P.S. If you’re open to being consumed by this music, you need to lie down and be still, but I have no thought that my atheist readers will be open to it. I just think they’ll feel sorry for me because I love it.

Peggy is also an atheist, and last week when we were hiking atop Indian Ridge and enjoying the view of mountains from Hood to Thielsen (about 250 miles), I asked her if she had rather live with the sadness of knowing that we will be soon separated by death, or would she prefer to believe in something that she now considers a myth. She said she had rather believe. I’ve always thought that the desire to believe was indicative of weakness, but issues of strength versus weakness become less important as one’s need (if not one’s desperation) increases. I can hardly condemn a person for believing that which I too would believe if I could.

Peggy is in awe of the fact that I can stop-up a toilet instantly because, if not for the toilet paper, she couldn’t stop one up in a week. She doesn’t exactly envy me my talent, but this doesn’t prevent me from grunting, pointing, and curling my biceps if I drop a major bomb while she’s around. In June, we spent the night at Oregon Garden, and I stopped their toilet up just as we were leaving our room. There was no plunger, and I was too embarrassed to leave the problem to them, so I unstopped it with my hand.

One of our schnauzers would eat used dental floss, and it would  make his shit come out like a rosary. This would absolutely scare the dickens out of him, so Peggy would have to take the end of the floss and pull. There are some jobs that I am happy to leave to her, especially in public where I try to look the other way and pretend I’m alone.

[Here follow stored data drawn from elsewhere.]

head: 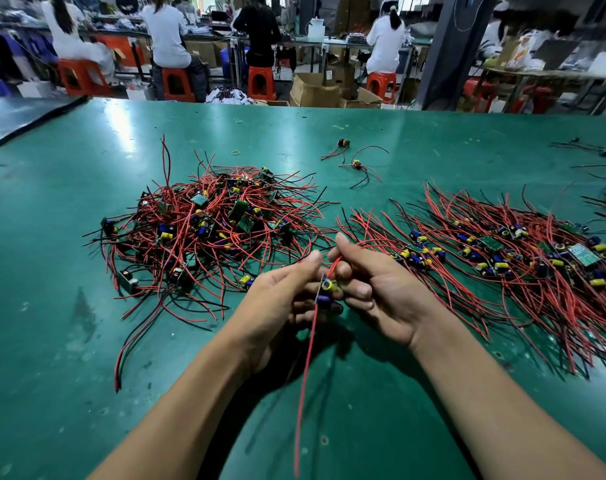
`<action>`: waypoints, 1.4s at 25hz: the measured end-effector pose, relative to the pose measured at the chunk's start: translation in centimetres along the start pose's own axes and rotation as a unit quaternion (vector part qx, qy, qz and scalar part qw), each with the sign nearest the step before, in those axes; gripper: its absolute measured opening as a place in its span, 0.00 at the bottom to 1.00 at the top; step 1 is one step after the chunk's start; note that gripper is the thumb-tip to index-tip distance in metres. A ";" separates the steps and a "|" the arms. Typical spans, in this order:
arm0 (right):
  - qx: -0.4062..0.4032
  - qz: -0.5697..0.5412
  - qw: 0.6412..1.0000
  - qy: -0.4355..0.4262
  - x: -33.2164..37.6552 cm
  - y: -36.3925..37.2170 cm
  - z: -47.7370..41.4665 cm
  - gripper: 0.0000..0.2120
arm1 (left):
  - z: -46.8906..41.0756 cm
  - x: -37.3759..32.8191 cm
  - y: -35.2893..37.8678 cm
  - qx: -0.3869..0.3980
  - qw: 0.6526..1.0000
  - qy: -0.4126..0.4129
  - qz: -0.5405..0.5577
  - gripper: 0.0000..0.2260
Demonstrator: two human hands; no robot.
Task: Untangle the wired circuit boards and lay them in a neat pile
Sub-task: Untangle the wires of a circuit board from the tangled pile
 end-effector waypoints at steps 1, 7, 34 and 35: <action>-0.009 0.033 0.999 -0.015 -0.1 -0.1 -0.1 0.11 | 0.1 0.0 0.1 0.007 1.000 0.005 -0.014 0.14; -0.066 0.120 0.988 -0.067 -0.1 -1.0 -0.3 0.13 | 0.3 0.4 0.0 0.003 0.999 0.001 -0.041 0.07; -0.113 0.063 0.990 -0.063 -0.8 -1.9 -0.9 0.11 | 0.3 0.4 0.5 0.030 0.985 0.030 -0.169 0.06; -0.105 0.028 0.993 -0.043 -0.9 -1.8 -1.0 0.12 | 0.4 0.4 0.6 0.037 0.986 0.029 -0.162 0.06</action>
Point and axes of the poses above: each hand's wrist, its own z-axis away from the middle knuckle, its own y-axis out of the palm, x = y × z, the point moved 6 cm from there along -z, towards the middle knuckle, and after that the axes turned 10 degrees about z, right-handed, at the moved point
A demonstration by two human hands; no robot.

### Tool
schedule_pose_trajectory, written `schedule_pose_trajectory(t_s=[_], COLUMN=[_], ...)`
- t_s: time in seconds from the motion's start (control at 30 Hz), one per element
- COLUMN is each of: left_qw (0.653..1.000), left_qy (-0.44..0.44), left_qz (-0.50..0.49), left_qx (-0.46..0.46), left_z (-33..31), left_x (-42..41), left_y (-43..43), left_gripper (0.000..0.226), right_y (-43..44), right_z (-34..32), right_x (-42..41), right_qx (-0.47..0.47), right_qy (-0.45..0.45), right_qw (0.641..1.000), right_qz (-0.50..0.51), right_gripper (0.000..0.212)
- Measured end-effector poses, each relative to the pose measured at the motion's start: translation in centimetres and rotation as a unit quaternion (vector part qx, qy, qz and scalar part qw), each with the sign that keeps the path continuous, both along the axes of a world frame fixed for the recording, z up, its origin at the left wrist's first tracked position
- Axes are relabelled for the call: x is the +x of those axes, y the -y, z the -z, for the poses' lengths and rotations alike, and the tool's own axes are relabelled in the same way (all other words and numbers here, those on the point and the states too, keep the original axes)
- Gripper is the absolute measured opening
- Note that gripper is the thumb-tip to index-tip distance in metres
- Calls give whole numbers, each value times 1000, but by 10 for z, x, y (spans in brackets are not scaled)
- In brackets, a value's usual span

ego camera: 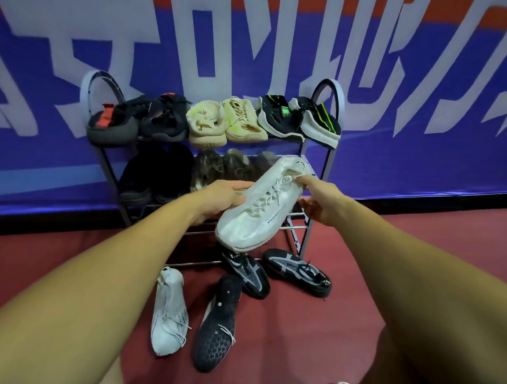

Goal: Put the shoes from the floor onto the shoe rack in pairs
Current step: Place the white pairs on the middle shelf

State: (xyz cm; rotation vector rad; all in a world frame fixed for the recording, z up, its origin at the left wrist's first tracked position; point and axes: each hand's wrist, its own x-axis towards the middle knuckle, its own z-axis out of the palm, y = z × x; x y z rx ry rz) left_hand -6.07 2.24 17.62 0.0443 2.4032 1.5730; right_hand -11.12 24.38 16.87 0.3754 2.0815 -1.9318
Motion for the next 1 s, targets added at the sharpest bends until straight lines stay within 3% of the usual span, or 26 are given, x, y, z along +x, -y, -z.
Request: schedule_pose_trajectory(t_s=[0.2, 0.43, 0.6, 0.83, 1.0], left_qw=[996, 993, 990, 976, 956], left_qy=[3, 5, 0, 15, 22], left_qz=[-86, -106, -137, -206, -248], left_qx=[-15, -46, -33, 63, 158], left_z=[2, 8, 15, 17, 17], left_x=[-12, -14, -23, -35, -44], left_y=[15, 19, 14, -10, -37], left_gripper=[20, 14, 13, 13, 20], right_y=[12, 15, 12, 10, 8], right_z=[5, 6, 6, 4, 4], right_x=[-9, -8, -7, -4, -2], right_qx=[-7, -2, -22, -29, 14], right_qy=[24, 30, 9, -18, -33], right_qw=[998, 998, 999, 999, 999], right_qz=[52, 54, 33, 4, -1], right_gripper=[24, 37, 27, 37, 31])
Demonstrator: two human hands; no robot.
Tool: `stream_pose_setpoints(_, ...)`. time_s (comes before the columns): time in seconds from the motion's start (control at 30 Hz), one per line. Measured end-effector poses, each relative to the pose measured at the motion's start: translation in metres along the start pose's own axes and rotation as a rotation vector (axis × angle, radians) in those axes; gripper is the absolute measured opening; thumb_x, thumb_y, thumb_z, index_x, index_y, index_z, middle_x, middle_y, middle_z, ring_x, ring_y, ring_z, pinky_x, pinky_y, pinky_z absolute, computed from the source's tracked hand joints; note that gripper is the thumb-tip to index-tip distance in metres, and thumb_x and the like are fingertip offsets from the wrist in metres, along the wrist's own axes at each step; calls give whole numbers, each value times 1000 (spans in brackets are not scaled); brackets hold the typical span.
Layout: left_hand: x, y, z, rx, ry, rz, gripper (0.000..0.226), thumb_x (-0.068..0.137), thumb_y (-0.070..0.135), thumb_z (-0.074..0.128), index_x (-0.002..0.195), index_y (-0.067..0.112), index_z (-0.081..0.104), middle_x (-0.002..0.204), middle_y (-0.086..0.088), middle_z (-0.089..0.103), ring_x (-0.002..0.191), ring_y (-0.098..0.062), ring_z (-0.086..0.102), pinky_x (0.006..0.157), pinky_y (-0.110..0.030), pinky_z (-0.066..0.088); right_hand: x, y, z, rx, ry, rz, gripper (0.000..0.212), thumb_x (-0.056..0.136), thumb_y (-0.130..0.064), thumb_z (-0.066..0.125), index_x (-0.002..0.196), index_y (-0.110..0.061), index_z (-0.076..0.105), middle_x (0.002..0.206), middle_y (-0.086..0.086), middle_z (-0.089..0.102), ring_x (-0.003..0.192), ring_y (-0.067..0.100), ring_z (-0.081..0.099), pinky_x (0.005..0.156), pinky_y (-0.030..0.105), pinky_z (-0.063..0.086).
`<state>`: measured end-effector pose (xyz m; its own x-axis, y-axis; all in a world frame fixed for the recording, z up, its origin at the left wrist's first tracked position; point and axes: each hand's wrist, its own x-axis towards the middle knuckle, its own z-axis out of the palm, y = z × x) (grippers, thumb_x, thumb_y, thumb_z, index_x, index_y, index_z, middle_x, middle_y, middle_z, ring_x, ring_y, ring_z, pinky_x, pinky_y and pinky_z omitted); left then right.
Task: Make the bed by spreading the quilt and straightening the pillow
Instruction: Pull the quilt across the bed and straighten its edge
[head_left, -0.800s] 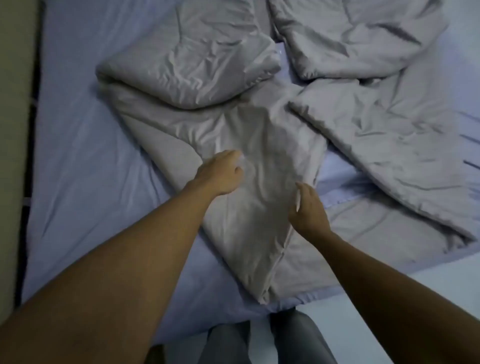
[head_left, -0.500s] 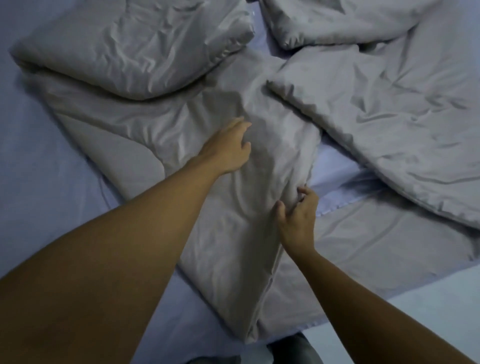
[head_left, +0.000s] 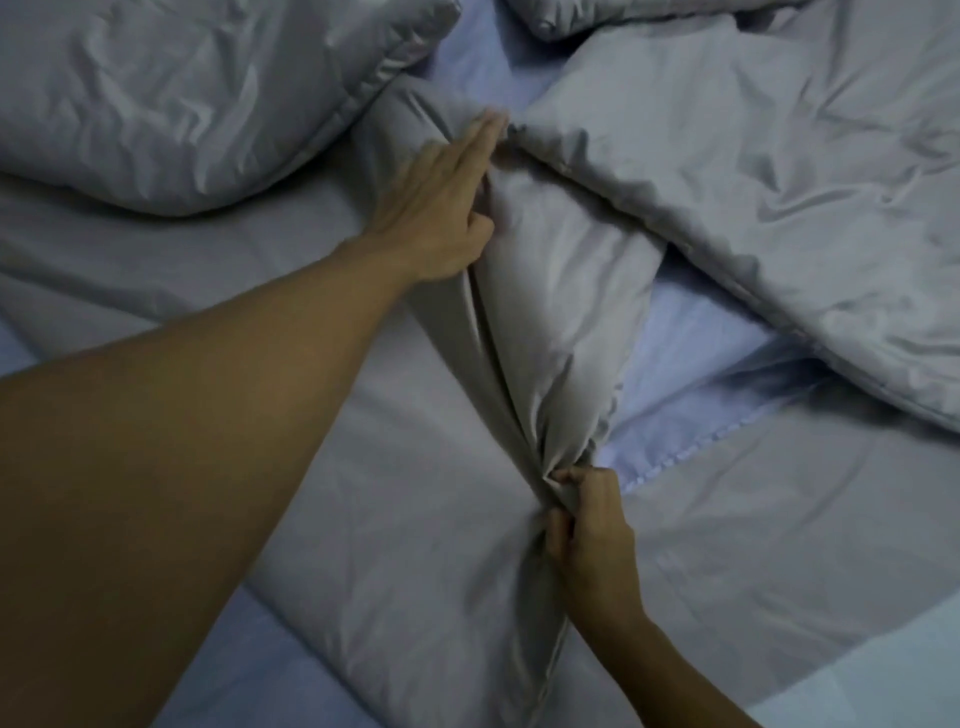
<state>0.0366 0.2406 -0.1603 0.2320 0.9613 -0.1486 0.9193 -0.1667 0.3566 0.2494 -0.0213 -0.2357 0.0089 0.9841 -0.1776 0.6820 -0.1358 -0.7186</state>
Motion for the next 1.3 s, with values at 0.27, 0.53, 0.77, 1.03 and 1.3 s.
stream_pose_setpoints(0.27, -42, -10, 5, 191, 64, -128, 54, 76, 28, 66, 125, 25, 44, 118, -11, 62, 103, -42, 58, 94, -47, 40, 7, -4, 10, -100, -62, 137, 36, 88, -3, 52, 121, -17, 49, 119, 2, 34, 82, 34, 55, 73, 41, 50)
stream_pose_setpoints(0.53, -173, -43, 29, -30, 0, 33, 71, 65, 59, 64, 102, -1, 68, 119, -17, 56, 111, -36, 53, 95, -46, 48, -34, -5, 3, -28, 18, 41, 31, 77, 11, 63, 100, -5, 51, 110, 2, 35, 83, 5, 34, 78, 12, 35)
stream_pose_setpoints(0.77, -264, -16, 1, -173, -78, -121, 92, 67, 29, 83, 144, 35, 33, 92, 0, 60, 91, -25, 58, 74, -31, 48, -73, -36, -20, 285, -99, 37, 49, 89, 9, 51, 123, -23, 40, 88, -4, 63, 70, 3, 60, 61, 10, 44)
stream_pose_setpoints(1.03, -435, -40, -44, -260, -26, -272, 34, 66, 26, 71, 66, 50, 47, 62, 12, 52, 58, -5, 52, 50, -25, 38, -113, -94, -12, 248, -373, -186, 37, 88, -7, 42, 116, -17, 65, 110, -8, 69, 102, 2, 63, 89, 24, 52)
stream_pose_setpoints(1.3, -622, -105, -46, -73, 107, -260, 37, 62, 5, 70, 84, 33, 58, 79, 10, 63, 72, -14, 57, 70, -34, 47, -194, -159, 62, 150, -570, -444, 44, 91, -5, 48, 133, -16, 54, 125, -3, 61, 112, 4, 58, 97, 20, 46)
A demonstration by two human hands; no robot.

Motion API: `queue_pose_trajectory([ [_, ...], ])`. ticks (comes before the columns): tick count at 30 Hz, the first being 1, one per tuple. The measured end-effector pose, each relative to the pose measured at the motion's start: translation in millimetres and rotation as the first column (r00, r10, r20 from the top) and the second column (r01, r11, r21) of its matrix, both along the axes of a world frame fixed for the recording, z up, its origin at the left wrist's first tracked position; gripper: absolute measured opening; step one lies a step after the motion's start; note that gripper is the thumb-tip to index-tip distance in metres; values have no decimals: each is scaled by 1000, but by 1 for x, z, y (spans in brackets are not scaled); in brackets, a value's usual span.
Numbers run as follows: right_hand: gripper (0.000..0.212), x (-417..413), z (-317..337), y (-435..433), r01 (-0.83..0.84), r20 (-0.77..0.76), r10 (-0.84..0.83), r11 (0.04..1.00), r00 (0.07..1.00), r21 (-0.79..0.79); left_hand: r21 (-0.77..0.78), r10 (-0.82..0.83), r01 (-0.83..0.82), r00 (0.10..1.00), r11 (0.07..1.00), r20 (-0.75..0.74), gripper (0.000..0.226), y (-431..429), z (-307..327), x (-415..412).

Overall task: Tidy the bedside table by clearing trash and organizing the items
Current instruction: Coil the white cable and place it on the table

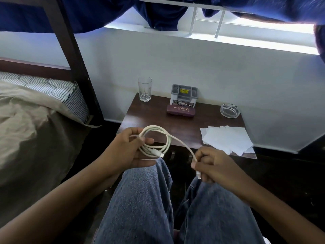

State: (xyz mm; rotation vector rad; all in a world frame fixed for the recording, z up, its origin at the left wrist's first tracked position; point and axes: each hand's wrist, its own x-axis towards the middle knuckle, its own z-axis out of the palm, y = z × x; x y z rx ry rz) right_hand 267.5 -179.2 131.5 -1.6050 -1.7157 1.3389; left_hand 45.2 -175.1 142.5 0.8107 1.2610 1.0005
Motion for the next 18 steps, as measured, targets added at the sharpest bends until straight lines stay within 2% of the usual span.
queue_pose_trajectory([
  [5, 11, 1, -13, 1, 35, 91, -45, 994, 995, 103, -119, -77, 100, 980, 988, 186, 18, -10, 6, 7],
  [9, 11, 0, -20, 1, 115, -18, -114, 990, 993, 76, -204, -146, 214, 942, 955, 302, 25, -22, 8, 18],
  [12, 10, -2, -23, -1, 167, -167, -176, 984, 970, -64, -235, -181, 291, 900, 928, 398, 27, -31, 9, 27],
  [15, 13, -5, -24, -2, 150, -419, -278, 938, 864, -313, -225, -203, 319, 884, 921, 421, 29, -37, 10, 32],
  [18, 50, -10, -21, -2, 52, -570, -308, 906, 761, -420, -208, -221, 333, 877, 920, 426, 32, -39, 10, 33],
])
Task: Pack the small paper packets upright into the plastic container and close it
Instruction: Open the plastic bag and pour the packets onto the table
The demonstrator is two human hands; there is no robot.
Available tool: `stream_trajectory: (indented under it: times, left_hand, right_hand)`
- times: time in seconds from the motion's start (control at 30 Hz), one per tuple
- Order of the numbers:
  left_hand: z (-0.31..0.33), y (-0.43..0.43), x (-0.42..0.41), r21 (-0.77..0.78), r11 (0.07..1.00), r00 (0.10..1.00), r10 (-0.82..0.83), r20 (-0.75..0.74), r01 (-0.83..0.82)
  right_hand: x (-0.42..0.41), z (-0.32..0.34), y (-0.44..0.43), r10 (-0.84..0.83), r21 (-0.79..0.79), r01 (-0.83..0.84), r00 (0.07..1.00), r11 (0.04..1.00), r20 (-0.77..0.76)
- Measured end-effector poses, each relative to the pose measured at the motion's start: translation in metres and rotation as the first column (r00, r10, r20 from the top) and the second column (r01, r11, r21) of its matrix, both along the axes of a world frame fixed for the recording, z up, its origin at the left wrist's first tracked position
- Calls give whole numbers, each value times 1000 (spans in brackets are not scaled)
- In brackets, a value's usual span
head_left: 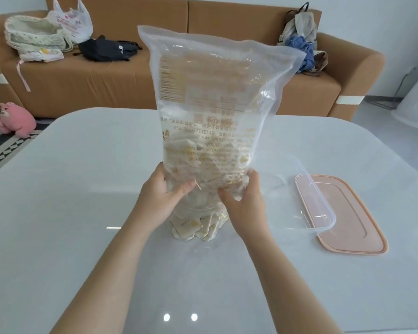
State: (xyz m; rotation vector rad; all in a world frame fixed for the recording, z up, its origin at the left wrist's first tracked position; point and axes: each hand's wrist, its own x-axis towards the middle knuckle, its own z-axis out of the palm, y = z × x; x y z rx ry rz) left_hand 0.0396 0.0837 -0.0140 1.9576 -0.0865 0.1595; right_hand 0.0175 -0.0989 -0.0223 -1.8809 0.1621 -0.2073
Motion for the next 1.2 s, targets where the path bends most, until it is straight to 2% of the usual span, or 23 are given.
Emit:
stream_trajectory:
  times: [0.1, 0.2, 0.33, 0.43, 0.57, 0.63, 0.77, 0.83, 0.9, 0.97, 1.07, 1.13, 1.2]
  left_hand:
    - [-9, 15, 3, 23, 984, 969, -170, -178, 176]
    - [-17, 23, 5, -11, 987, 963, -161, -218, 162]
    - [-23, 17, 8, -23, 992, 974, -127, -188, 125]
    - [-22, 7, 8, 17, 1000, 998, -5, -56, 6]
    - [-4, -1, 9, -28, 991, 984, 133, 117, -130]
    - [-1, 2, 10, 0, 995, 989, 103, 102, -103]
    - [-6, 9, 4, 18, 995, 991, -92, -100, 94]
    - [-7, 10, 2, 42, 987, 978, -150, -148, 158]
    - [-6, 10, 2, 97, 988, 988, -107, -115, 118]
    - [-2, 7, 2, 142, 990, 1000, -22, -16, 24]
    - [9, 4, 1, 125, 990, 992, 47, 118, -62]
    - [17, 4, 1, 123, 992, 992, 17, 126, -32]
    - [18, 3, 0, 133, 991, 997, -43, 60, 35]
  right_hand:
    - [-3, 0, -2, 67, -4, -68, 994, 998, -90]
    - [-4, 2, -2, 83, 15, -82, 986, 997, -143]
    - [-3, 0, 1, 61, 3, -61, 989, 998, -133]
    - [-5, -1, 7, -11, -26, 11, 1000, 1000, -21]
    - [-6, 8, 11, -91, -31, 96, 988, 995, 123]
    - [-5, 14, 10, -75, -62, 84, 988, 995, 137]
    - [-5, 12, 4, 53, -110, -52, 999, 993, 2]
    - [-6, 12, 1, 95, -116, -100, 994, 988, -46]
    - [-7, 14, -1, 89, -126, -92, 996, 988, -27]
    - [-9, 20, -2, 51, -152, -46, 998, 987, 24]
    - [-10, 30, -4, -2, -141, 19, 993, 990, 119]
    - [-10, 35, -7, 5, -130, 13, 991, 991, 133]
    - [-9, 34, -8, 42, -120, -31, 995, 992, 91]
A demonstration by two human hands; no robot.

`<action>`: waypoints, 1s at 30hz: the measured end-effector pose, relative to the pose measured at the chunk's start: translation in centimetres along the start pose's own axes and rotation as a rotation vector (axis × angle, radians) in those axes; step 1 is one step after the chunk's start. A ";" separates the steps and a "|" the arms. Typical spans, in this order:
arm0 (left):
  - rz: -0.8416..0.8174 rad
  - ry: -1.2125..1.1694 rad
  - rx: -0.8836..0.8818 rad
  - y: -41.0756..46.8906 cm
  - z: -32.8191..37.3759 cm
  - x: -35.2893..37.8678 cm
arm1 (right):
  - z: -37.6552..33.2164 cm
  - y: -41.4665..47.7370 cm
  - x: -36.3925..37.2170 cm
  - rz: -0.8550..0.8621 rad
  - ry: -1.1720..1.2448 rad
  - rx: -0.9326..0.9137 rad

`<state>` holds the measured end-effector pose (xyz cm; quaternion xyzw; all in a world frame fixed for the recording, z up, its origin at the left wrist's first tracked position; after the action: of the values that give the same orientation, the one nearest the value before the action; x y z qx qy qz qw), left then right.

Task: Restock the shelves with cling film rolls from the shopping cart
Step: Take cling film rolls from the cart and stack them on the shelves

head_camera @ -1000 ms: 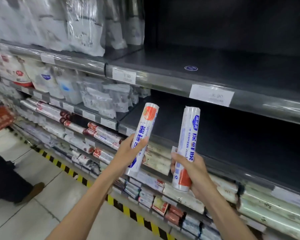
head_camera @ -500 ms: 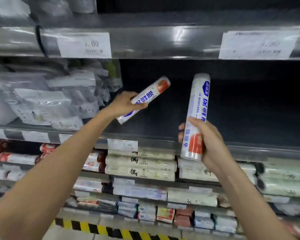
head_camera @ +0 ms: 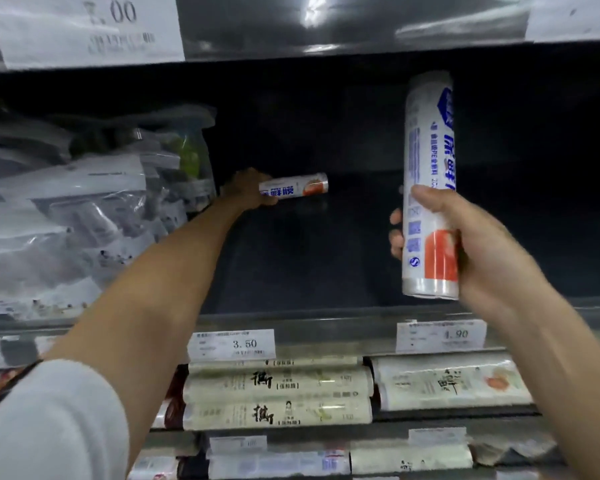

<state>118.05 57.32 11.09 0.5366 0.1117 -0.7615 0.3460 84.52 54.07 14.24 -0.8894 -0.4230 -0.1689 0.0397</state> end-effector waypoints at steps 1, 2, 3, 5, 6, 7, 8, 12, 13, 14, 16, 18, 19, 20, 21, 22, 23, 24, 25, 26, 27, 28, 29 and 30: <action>-0.009 0.038 -0.003 0.9 -0.1 0.2 | 0.1 0.2 0.0 0.010 -0.013 -0.004; -0.035 0.054 -0.002 1.7 -0.1 0.3 | 0.2 0.4 -0.1 0.018 -0.023 -0.010; -0.075 0.051 0.006 2.5 -0.1 0.4 | 0.3 0.6 -0.3 0.028 -0.031 -0.017; -0.146 0.042 0.024 3.9 -0.2 0.6 | 0.4 0.7 -0.8 0.048 -0.044 -0.033; -0.149 0.036 0.025 4.5 -0.4 0.7 | 0.4 0.7 -1.0 0.049 -0.049 -0.041; -0.126 0.028 0.031 5.0 -0.4 0.8 | 0.4 0.6 -1.2 0.047 -0.054 -0.047; -0.082 0.006 0.032 5.4 -0.5 0.9 | 0.3 0.6 -1.4 0.043 -0.062 -0.052; 0.089 -0.068 0.009 6.9 -1.0 1.7 | 0.3 1.0 -1.8 0.025 -0.039 -0.051; 0.108 -0.070 -0.001 7.3 -1.1 1.8 | 0.3 1.1 -1.8 0.022 -0.029 -0.053; 0.123 -0.068 -0.011 7.6 -1.2 1.8 | 0.3 1.2 -1.9 0.021 -0.020 -0.053; 0.159 -0.044 -0.032 8.2 -1.2 2.0 | 0.3 1.2 -2.0 0.016 -0.005 -0.052; 0.200 -0.021 -0.043 8.6 -1.1 2.3 | 0.4 1.2 -2.3 0.008 -0.003 -0.051; 0.218 -0.012 -0.050 8.8 -1.1 2.4 | 0.5 1.2 -2.4 0.005 -0.003 -0.048; 0.235 -0.011 -0.066 8.9 -1.1 2.5 | 0.6 1.2 -2.5 0.003 -0.005 -0.043; 0.246 -0.013 -0.081 9.0 -1.1 2.7 | 0.8 1.2 -2.6 0.004 -0.006 -0.035; 0.251 -0.002 -0.087 9.1 -1.2 2.7 | 1.0 1.2 -2.6 0.008 -0.004 -0.025; 0.244 0.020 -0.088 9.1 -1.3 2.8 | 1.1 1.2 -2.7 0.014 -0.005 -0.014; 0.225 0.047 -0.084 8.9 -1.3 2.8 | 1.2 1.1 -2.7 0.016 -0.007 -0.002; 0.202 0.073 -0.071 8.8 -1.4 2.6 | 1.3 1.1 -2.7 0.015 -0.003 0.009; 0.183 0.102 -0.058 8.6 -1.4 2.2 | 1.4 1.1 -2.6 0.016 0.004 0.023; 0.172 0.122 -0.053 8.2 -1.2 1.8 | 1.4 1.1 -2.5 0.014 0.009 0.041; 0.166 0.136 -0.052 7.6 -0.8 1.2 | 1.4 1.2 -2.3 0.010 0.013 0.061; 0.171 0.135 -0.040 6.9 -0.2 0.5 | 1.4 1.2 -2.1 0.000 0.018 0.084; 0.179 0.125 -0.026 5.8 0.6 -0.4 | 1.4 1.3 -1.8 -0.018 0.024 0.108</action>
<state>121.43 52.87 12.81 0.5862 0.0945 -0.6912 0.4119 84.78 52.20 12.41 -0.8801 -0.4389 -0.1568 0.0911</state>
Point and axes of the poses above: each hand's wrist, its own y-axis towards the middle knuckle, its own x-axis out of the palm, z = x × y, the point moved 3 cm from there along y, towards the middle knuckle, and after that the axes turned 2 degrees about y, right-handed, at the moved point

If I wrote more personal posts like this, more people would like my blog. It’s not that I don’t know how to please people, but that I write about what occurs to me and in the way that it occurs to me. I lost two long-term face-to-face friends (and, therefore, a surrogate granddaughter) recently because of a post (http://snowbrush.blogspot.com/2015/05/on-our-treatment-of-other-lives.html), and that was very hard for me and even harder for Peggy, but I couldn’t apologize because here is where I am who I am, and people can either like it or not. Maybe this makes me sound hard, but my goal is to present to my readers the best gift that I can give, by which I mean the gift of myself at my core. If they reject that, they’re rejecting me, and there is really nothing I can do but to let them go.